Art Czar: The Rise and Fall of Clement Greenberg
Alice Goldfarb Marquis, . . MFA Publications, $35 (321pp) ISBN 978-0-87846-701-3
Arguably the dominant American art critic of the 20th century, Clement Greenberg (1909–1994) established the fundamental narrative of modern art—the movement toward total abstraction—that continues to circulate in the art world to this day. In this smart, lively, thorough biography, Marquis defines the many masks the great critic wore and discarded throughout his career: self-hating Jew, camp counselor, college snob, delinquent father, failed fiction writer, power broker. She traces Greenberg's career from its meandering start on the margins of bohemia to its great moment of opportunity when the twin streams of capitalist philanthropy and communist intellectual fashion converged.
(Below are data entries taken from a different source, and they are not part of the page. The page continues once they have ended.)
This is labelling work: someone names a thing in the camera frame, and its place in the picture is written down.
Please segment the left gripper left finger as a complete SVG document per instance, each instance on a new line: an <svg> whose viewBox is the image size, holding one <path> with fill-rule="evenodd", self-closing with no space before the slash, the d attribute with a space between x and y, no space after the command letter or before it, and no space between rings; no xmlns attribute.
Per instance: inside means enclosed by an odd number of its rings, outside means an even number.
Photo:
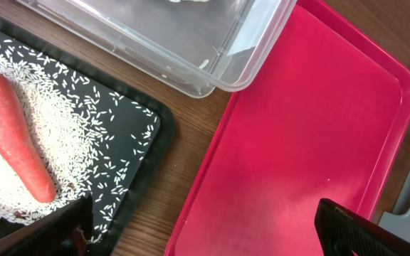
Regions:
<svg viewBox="0 0 410 256"><path fill-rule="evenodd" d="M93 198L80 197L30 225L0 219L0 256L84 255L93 232Z"/></svg>

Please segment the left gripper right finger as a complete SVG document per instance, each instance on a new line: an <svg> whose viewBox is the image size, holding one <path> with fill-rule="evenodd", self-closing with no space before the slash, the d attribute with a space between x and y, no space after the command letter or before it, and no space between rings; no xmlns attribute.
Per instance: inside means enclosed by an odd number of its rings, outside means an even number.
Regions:
<svg viewBox="0 0 410 256"><path fill-rule="evenodd" d="M315 229L324 256L410 256L410 242L328 199L320 199Z"/></svg>

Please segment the white rice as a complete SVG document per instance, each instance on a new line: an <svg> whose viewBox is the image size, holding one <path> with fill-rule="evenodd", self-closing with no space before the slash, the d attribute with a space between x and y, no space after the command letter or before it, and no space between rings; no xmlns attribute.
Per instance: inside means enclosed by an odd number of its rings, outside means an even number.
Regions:
<svg viewBox="0 0 410 256"><path fill-rule="evenodd" d="M0 219L29 225L92 196L101 242L160 126L148 107L0 31L0 73L17 91L57 195L39 203L0 156Z"/></svg>

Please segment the orange carrot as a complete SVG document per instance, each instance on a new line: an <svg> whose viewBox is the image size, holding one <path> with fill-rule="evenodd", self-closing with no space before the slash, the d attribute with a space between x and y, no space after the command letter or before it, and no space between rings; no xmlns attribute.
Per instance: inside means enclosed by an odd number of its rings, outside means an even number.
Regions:
<svg viewBox="0 0 410 256"><path fill-rule="evenodd" d="M0 155L40 203L51 203L56 188L31 136L12 83L0 74Z"/></svg>

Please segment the white tissue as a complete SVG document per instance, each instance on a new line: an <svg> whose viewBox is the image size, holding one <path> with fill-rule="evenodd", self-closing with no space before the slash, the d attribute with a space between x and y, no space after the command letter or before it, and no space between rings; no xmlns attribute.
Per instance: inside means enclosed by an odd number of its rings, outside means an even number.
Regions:
<svg viewBox="0 0 410 256"><path fill-rule="evenodd" d="M180 3L180 2L185 2L185 1L204 3L204 2L208 2L209 0L168 0L168 1L170 1L170 2L172 2L172 3Z"/></svg>

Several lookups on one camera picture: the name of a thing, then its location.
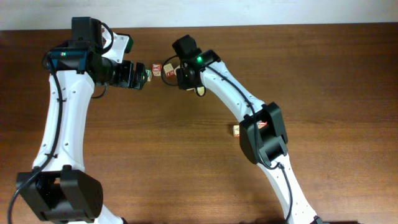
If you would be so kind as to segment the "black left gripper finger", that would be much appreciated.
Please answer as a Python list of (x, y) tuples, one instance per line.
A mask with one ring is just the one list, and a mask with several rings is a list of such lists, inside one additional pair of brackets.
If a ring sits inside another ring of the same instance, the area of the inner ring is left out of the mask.
[(135, 75), (130, 84), (130, 88), (135, 89), (135, 90), (141, 90), (141, 89), (143, 89), (146, 81), (147, 81), (146, 75)]
[(136, 75), (145, 75), (146, 74), (146, 67), (143, 63), (136, 62), (136, 69), (134, 72)]

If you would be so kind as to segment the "ice cream picture wooden block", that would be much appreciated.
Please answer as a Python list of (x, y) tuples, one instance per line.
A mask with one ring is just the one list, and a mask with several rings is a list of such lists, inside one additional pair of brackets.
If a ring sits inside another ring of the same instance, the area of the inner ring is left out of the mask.
[(233, 136), (234, 137), (239, 137), (240, 136), (239, 125), (234, 125), (233, 126)]

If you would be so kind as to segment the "red E wooden block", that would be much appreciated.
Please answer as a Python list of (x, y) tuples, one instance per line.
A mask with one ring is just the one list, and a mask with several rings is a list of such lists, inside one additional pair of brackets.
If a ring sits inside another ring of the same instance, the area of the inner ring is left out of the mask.
[(260, 121), (260, 122), (258, 122), (257, 127), (258, 127), (259, 129), (261, 129), (261, 128), (263, 128), (263, 127), (266, 126), (266, 125), (267, 125), (267, 122)]

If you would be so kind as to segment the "wooden block number 8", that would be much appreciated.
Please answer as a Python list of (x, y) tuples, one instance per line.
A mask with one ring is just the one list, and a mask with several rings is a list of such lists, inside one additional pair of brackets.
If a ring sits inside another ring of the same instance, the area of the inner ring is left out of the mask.
[(180, 73), (180, 66), (175, 68), (174, 73), (175, 75), (178, 75)]

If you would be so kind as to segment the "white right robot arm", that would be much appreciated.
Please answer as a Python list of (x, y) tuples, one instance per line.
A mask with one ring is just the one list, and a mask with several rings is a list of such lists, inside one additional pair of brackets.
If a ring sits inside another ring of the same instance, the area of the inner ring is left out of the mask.
[(240, 148), (268, 178), (281, 204), (285, 222), (321, 223), (293, 172), (279, 106), (265, 103), (247, 91), (212, 50), (179, 53), (178, 57), (180, 87), (202, 86), (212, 91), (237, 119)]

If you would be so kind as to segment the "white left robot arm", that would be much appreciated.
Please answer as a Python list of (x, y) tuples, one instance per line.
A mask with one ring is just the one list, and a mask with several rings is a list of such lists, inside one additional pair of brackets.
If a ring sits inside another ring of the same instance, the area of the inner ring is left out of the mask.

She follows him through the frothy, postwar era of New York art making and into the days beyond, when Greenberg's rigid system of formal classification ceased to apply to contemporary currents of pop and conceptualism. Along the way are interesting insights into the churning auction prices, the sexual hijinks and the ritual alcoholism that made the good times mythical. Marquis, who has also written biographies of Marcel Duchamp and of MoMA's founding director, Alfred Barr, is especially good at conveying the sensual experience of mid-century New York intellectual life. For all interested in the golden years of the New York art world, and in American intellectual history in general, this volume will fascinate.